### Data supplied

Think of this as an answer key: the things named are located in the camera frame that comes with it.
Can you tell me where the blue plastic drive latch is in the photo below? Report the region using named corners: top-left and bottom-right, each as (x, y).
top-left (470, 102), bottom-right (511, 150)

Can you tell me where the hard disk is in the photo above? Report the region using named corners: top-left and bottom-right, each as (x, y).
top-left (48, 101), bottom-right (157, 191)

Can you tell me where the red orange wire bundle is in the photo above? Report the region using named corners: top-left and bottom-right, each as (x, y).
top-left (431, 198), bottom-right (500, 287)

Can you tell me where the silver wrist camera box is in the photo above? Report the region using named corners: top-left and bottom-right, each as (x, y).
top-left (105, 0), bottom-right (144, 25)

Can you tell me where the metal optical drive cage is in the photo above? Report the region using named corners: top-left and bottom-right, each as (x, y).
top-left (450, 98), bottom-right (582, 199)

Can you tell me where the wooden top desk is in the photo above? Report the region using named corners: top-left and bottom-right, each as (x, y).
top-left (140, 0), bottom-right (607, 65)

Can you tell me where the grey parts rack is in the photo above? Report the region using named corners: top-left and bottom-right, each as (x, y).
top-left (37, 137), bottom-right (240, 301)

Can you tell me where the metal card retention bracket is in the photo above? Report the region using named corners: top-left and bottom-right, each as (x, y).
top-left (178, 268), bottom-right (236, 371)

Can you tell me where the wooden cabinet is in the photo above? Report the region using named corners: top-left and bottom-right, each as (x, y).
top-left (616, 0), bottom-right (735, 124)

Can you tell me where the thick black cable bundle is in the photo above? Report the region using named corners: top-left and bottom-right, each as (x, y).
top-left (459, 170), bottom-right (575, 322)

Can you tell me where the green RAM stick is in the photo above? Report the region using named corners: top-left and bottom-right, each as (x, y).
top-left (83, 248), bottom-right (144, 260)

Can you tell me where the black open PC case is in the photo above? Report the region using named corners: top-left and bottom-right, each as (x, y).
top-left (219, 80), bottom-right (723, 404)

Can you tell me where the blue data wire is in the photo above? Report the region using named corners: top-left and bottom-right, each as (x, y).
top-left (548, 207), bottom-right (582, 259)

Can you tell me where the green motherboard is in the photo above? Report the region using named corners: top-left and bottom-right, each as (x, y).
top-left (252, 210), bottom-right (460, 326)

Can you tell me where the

...

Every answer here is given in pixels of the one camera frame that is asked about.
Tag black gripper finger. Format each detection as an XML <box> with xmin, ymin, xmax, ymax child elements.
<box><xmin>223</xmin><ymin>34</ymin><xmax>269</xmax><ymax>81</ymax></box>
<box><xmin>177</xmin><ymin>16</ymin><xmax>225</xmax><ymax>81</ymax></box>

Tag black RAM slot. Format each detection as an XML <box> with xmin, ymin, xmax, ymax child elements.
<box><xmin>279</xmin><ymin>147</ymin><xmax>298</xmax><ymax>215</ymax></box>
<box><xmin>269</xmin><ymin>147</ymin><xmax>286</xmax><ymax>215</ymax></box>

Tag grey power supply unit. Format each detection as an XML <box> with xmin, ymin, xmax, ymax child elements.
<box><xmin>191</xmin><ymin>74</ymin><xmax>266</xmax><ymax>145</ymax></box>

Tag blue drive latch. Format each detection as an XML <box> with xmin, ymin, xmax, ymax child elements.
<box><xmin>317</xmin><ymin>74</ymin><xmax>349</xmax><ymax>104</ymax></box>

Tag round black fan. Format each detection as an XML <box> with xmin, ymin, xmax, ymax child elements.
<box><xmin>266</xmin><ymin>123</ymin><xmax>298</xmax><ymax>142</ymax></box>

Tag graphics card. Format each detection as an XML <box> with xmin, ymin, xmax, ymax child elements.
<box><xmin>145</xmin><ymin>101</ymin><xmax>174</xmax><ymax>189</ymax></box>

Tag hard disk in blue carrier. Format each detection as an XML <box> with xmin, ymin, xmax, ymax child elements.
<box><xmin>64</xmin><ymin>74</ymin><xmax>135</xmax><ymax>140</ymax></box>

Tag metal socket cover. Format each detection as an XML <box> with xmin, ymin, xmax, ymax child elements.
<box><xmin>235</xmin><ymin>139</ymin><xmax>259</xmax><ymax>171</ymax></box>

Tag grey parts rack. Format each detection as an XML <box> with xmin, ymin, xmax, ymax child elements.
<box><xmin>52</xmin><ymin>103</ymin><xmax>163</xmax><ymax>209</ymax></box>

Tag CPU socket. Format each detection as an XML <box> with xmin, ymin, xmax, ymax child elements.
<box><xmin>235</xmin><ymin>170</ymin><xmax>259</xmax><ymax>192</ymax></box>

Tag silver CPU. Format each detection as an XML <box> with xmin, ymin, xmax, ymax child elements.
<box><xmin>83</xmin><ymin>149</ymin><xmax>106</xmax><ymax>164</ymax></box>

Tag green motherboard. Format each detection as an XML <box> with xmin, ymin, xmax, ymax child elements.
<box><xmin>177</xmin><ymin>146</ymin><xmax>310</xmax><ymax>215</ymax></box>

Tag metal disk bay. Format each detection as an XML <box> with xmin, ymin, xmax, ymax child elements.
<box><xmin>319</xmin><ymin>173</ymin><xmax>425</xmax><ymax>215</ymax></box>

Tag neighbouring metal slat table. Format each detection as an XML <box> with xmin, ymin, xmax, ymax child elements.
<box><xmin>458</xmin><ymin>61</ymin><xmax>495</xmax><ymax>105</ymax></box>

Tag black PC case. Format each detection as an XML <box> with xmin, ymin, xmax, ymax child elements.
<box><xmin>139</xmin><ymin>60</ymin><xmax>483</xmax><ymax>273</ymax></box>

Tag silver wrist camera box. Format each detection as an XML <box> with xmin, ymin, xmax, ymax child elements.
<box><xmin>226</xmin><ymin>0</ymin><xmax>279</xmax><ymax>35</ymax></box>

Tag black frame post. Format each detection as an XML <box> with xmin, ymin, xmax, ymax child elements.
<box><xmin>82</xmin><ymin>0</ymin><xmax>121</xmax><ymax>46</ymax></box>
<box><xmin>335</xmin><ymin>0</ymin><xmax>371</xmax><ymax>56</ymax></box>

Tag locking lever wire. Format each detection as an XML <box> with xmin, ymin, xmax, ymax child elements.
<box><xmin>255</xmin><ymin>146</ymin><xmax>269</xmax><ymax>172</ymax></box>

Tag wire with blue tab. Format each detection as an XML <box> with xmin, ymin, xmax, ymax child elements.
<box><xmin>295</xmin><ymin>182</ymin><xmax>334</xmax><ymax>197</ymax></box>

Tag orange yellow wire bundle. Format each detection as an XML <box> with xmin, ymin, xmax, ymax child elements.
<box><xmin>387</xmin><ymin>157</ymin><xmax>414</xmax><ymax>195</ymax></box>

...

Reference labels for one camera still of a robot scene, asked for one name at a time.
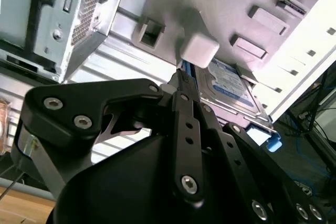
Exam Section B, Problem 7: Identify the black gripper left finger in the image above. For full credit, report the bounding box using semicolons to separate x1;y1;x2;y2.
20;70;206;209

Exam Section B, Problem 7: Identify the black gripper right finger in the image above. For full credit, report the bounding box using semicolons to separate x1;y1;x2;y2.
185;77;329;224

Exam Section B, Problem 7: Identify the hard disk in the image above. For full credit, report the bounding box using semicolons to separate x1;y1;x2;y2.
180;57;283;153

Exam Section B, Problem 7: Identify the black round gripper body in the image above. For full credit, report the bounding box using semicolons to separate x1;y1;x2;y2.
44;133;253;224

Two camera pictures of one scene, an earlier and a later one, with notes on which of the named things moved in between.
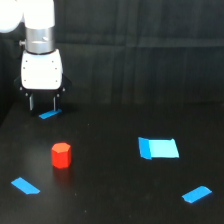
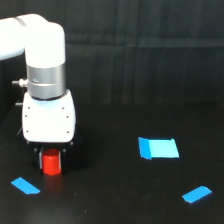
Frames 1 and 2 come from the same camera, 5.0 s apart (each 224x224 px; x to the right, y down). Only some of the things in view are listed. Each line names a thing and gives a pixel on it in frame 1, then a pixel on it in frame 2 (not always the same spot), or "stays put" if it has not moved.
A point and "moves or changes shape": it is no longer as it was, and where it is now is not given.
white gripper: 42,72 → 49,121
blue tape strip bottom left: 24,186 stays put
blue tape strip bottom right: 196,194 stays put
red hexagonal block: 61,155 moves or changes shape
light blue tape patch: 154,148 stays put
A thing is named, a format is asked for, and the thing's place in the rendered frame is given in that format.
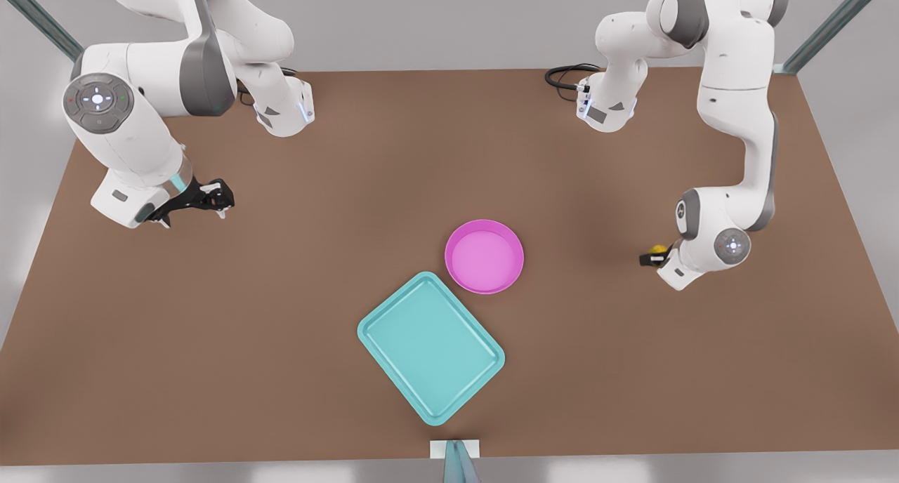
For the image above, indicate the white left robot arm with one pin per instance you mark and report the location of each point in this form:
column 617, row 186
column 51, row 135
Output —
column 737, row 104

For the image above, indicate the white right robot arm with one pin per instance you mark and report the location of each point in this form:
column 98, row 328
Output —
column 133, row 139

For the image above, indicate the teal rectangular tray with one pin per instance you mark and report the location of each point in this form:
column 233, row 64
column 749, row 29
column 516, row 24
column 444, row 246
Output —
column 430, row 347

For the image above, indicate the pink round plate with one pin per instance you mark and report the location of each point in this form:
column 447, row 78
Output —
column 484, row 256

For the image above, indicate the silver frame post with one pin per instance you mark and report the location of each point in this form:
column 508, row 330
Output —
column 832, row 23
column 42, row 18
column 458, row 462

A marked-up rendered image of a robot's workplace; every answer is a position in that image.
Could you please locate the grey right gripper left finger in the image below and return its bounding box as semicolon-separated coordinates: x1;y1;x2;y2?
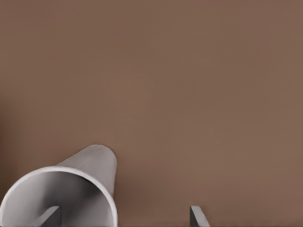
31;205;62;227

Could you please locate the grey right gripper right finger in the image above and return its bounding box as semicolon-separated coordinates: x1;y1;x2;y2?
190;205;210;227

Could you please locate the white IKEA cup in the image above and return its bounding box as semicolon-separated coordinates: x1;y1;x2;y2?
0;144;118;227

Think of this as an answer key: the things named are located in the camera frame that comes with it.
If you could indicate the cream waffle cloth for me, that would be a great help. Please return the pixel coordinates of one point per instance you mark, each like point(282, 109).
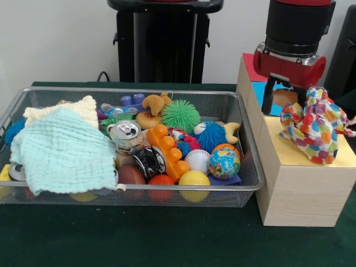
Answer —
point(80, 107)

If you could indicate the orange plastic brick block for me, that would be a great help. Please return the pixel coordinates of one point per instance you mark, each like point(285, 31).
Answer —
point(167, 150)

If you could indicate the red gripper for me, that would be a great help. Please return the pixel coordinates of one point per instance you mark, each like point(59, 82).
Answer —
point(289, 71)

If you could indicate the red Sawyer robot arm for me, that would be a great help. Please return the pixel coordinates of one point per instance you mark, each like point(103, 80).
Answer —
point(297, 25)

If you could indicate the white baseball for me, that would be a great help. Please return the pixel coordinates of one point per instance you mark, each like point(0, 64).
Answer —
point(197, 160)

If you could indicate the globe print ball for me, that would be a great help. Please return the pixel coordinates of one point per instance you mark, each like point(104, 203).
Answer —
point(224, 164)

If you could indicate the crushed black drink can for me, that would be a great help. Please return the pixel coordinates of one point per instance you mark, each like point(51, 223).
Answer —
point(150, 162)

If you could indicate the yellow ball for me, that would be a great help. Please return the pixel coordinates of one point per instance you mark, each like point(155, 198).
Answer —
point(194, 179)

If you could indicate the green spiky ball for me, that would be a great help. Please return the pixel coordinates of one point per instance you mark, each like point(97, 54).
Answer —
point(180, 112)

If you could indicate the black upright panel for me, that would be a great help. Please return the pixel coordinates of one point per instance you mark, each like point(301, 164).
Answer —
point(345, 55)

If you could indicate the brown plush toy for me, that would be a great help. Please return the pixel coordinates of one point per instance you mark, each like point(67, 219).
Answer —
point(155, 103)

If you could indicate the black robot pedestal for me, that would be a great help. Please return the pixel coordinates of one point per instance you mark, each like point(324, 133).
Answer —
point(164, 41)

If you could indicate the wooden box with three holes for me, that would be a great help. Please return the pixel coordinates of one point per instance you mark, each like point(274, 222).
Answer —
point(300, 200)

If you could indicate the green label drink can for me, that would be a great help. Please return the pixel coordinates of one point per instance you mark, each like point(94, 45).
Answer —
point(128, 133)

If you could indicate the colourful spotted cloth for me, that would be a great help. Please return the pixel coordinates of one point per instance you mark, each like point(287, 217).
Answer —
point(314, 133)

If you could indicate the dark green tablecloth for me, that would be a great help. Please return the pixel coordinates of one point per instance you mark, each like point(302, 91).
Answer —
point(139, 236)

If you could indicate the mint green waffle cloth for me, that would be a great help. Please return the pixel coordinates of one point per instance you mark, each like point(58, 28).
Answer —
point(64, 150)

### Your assignment
Pick out every line above that holds the word "tape" and copy it.

### Written response
blue tape strip bottom left: 24,186 stays put
blue tape strip bottom right: 196,194 stays put
light blue tape patch: 154,148 stays put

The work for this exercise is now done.